__Exercise input__.
◇ ◇ ◇ ◇ ◇
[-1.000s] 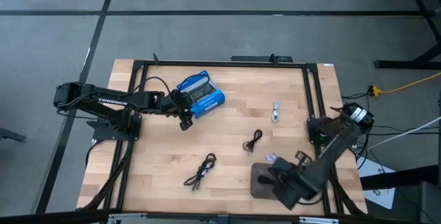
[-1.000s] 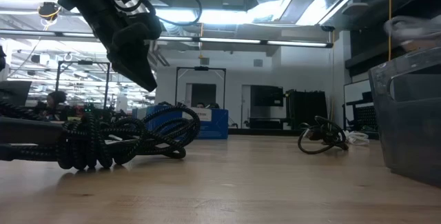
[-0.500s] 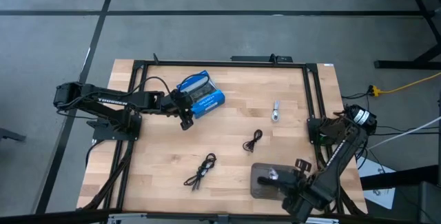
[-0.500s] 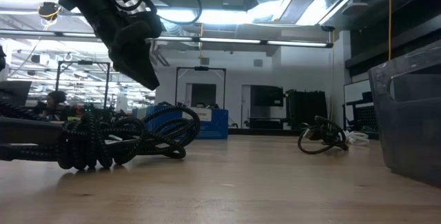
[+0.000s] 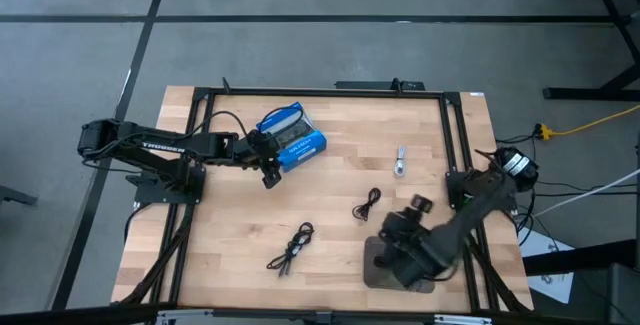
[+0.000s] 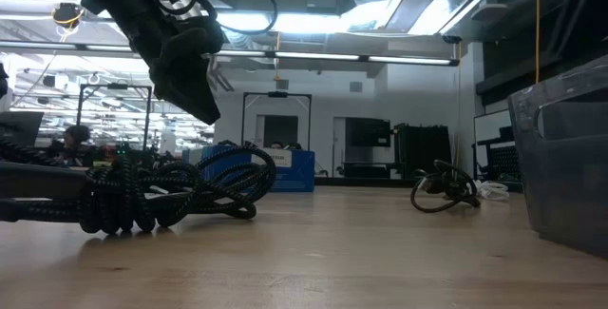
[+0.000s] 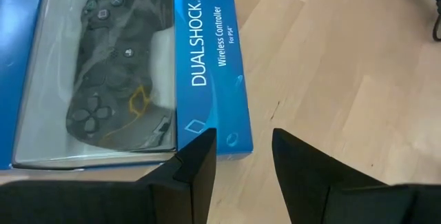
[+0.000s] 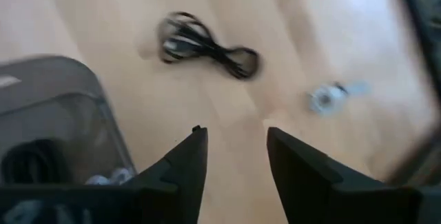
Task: Pick and place USB-C Cables
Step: Adjust the grey transparent bin, then put the white usb cable into the grey transparent bin
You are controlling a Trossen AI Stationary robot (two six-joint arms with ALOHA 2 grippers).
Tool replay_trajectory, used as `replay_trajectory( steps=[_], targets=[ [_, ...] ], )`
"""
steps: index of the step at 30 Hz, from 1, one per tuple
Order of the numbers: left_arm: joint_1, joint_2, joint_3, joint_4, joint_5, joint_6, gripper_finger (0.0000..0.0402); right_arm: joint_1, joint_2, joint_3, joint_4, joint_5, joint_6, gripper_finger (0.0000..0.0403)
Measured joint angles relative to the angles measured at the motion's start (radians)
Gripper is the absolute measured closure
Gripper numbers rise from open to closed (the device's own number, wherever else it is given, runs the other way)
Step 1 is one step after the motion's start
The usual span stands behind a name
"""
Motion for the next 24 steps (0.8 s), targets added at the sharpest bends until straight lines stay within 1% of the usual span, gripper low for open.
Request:
replay_trajectory(
  steps=[2,4,8,12,17,24],
  targets=[
    [0.000,0.000,0.000,0.000,-0.022,0.000,0.0266,-0.045,0.000,-0.025,0.106,-0.018,-0.133,0.0251],
    [0.000,0.000,0.000,0.000,-0.048,0.000,0.0266,-0.089,0.000,-0.052,0.178,-0.059,-0.238,0.0253],
    [0.000,0.000,0.000,0.000,-0.063,0.000,0.0266,-0.151,0.000,-0.091,0.249,-0.154,-0.345,0.0254],
    [0.000,0.000,0.000,-0.001,-0.072,0.000,0.0266,-0.166,0.000,-0.115,0.333,-0.222,-0.440,0.0254],
    [0.000,0.000,0.000,-0.001,-0.079,0.000,0.0266,-0.166,0.000,-0.117,0.410,-0.274,-0.515,0.0254],
    [0.000,0.000,0.000,-0.001,-0.079,0.000,0.0266,-0.166,0.000,-0.117,0.411,-0.273,-0.516,0.0254]
  ],
)
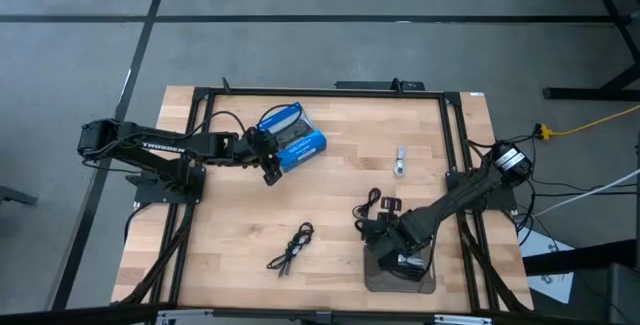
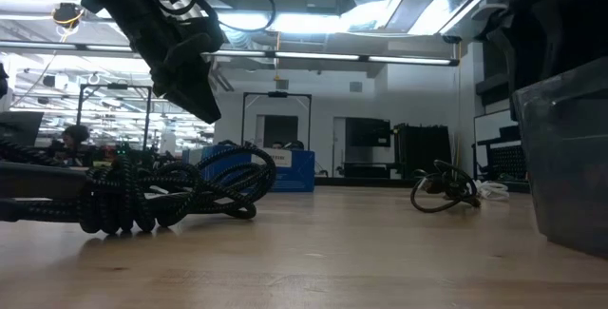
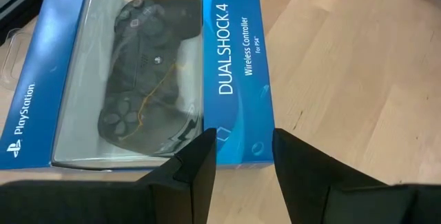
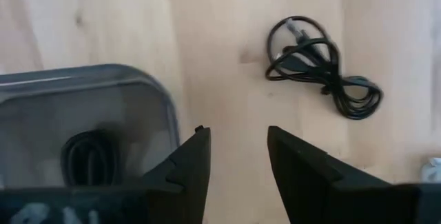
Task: Pick and place USB-C Cables
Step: Put the white usb cable into the grey transparent bin
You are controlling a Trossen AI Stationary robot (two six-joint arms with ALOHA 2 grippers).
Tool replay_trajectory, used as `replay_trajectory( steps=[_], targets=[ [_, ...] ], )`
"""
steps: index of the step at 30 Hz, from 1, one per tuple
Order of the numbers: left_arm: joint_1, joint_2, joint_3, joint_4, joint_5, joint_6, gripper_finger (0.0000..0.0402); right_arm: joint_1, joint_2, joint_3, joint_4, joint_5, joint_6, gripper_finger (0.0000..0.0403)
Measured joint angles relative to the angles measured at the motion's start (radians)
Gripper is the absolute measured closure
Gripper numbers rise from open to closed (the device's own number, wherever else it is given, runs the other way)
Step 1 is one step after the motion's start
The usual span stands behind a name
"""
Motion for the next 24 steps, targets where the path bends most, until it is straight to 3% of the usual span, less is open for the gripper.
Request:
replay_trajectory(
  steps=[6,10,13,16,24],
  targets=[
    [0.000,0.000,0.000,0.000,0.000,0.000,0.0266,-0.031,-0.001,0.000,-0.076,0.210,0.061,0.0254],
    [0.000,0.000,0.000,0.000,0.000,0.000,0.0266,-0.106,-0.006,0.010,-0.241,0.344,0.232,0.0254],
    [0.000,0.000,0.000,0.000,0.000,0.000,0.0266,-0.186,-0.016,0.010,-0.442,0.383,0.396,0.0254],
    [0.000,0.000,0.000,-0.001,-0.001,0.000,0.0266,-0.281,-0.033,-0.006,-0.591,0.352,0.530,0.0254],
    [0.000,0.000,0.000,-0.003,-0.020,-0.005,0.0266,-0.519,-0.160,-0.238,-0.179,0.234,0.344,0.0254]
  ],
)
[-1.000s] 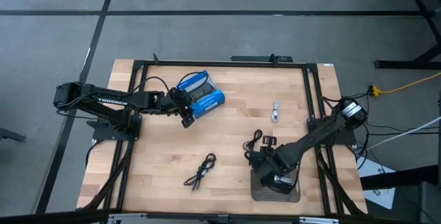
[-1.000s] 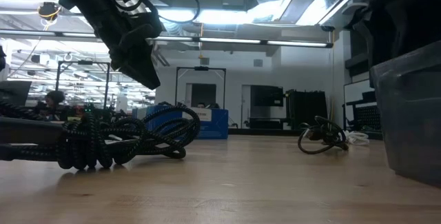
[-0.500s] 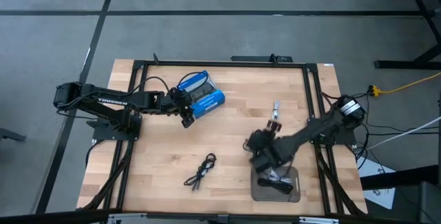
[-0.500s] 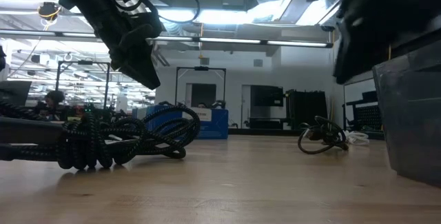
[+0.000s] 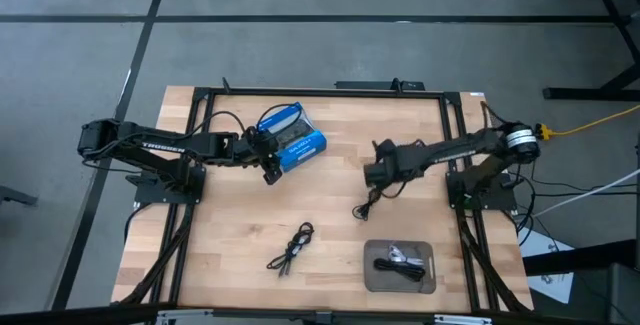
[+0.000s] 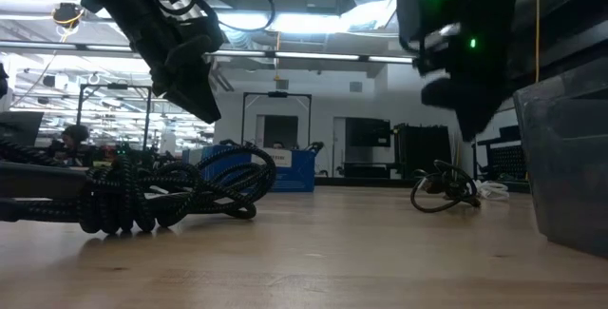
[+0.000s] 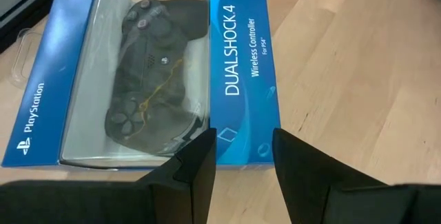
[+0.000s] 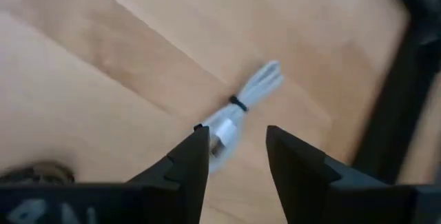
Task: Pick and place USB-C Cables
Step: Put the white usb cable into the grey transparent bin
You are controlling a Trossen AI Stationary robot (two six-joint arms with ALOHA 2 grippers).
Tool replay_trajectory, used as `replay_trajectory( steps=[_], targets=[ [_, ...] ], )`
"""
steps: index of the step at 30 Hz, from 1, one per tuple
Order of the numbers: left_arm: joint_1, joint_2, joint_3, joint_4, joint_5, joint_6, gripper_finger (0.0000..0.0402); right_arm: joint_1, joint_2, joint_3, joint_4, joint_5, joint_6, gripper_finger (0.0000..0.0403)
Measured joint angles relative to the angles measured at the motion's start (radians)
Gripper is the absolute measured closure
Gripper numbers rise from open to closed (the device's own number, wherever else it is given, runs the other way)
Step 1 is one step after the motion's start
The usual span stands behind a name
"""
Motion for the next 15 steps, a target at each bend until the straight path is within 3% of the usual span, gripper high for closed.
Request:
replay_trajectory(
  steps=[6,15],
  targets=[
    [0.000,0.000,0.000,0.001,0.000,-0.002,0.0266,-0.099,-0.093,-0.203,0.192,-0.081,0.036,0.0254],
    [0.000,0.000,0.000,0.001,0.000,-0.002,0.0266,-0.114,-0.163,-0.367,0.426,-0.109,0.172,0.0253]
  ],
)
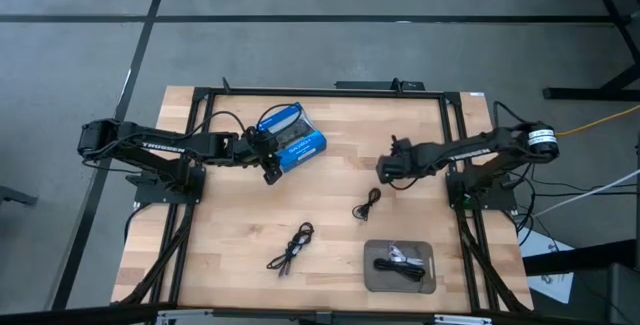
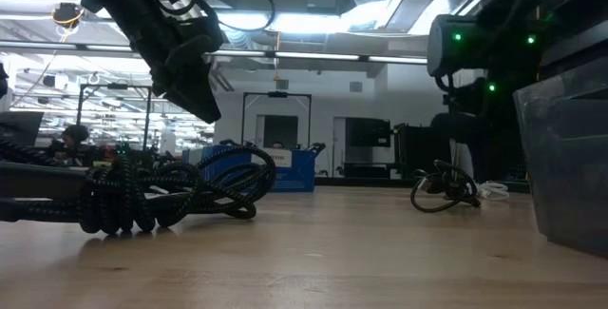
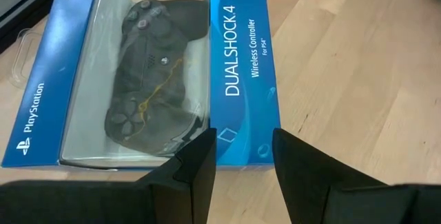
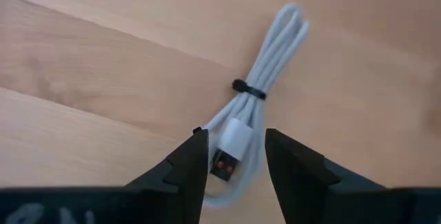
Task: Pick and place USB-C Cables
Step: Put the white usb cable into the grey transparent bin
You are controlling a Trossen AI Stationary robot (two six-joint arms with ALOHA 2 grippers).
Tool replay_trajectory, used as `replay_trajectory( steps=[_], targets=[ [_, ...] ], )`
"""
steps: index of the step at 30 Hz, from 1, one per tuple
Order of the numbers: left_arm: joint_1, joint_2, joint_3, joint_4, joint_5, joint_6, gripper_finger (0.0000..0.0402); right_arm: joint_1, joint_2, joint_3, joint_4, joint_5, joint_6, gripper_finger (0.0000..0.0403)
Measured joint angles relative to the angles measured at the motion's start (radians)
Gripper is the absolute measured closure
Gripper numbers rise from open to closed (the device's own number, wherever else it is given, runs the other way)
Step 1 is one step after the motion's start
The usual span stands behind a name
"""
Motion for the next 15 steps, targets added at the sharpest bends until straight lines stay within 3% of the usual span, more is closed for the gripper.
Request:
replay_trajectory(
  steps=[5,11,15],
  targets=[
    [0.000,0.000,0.000,-0.003,0.001,0.000,0.0266,0.000,0.018,-0.079,0.145,-0.016,0.023,0.0253],
    [-0.019,0.000,0.000,-0.006,0.002,0.000,0.0266,0.002,0.021,-0.121,0.177,-0.019,0.036,0.0260],
    [-0.037,0.000,0.000,-0.006,0.003,0.000,0.0266,0.007,0.023,-0.109,0.174,-0.030,-0.044,0.0322]
  ],
)
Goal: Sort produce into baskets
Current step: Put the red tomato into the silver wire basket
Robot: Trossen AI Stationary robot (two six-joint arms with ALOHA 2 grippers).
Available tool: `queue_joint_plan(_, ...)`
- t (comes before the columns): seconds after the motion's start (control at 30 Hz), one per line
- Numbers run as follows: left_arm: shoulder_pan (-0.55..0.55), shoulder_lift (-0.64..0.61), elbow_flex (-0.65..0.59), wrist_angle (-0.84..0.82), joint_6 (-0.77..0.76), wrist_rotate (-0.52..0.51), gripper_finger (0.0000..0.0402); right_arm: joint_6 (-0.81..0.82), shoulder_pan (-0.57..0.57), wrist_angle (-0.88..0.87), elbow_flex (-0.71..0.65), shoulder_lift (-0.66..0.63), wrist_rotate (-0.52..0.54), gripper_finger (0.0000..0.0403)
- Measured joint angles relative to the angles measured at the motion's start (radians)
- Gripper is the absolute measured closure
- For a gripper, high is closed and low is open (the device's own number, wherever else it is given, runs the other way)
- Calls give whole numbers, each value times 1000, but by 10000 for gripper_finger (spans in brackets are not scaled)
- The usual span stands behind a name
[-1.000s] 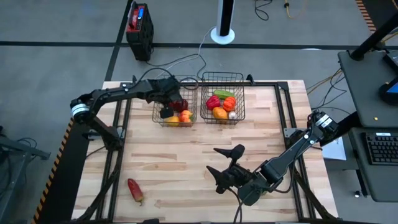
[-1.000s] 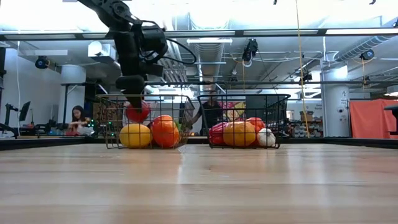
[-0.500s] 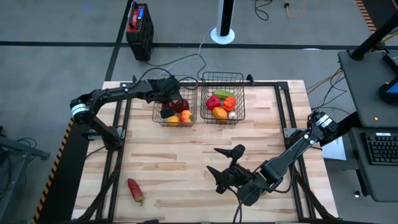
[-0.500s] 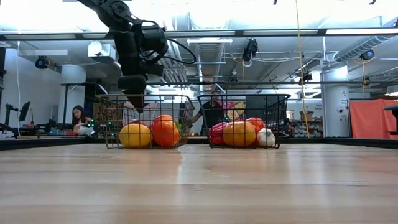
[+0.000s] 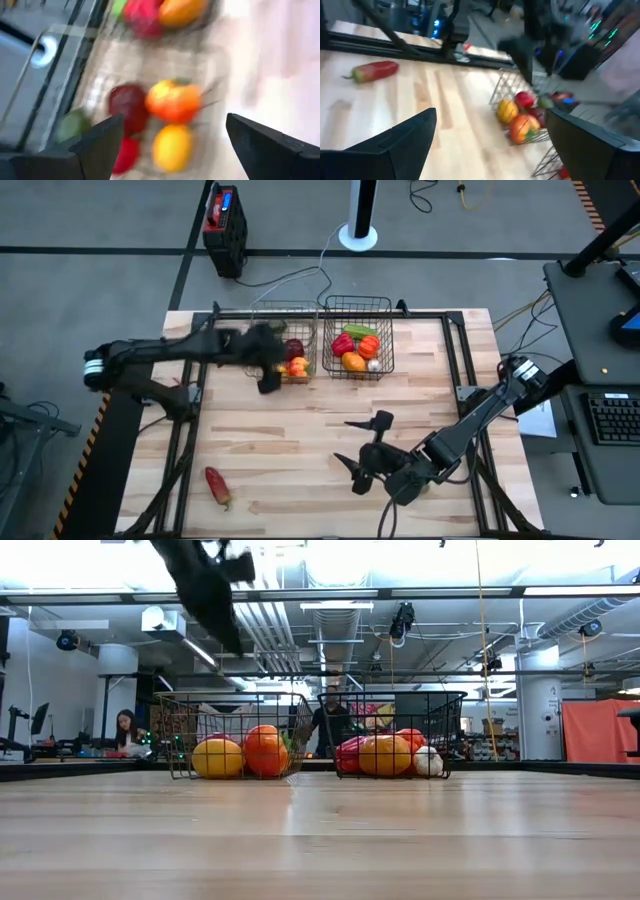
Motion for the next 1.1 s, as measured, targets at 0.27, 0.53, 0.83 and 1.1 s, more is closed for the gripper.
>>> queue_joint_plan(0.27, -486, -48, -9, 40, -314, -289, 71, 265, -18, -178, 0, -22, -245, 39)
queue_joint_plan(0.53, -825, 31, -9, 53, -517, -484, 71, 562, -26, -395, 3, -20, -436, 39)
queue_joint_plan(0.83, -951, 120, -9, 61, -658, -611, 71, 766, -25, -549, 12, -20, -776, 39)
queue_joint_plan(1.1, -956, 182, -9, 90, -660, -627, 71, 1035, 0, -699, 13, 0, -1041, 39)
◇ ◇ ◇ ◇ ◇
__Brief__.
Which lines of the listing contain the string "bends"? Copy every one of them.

__Task result__.
Motion for the next 24 steps (0.8 s), targets added at the sharpest bends until straight lines stay within 1% of the usual span, gripper low for open.
Motion for the next 24 steps, targets where the path bends most, until it is straight to 3% of the usual span, less is open for the gripper.
Motion for the next 15 steps, targets added at the sharpest bends until straight lines stay within 3% of the usual span, more is closed for the gripper.

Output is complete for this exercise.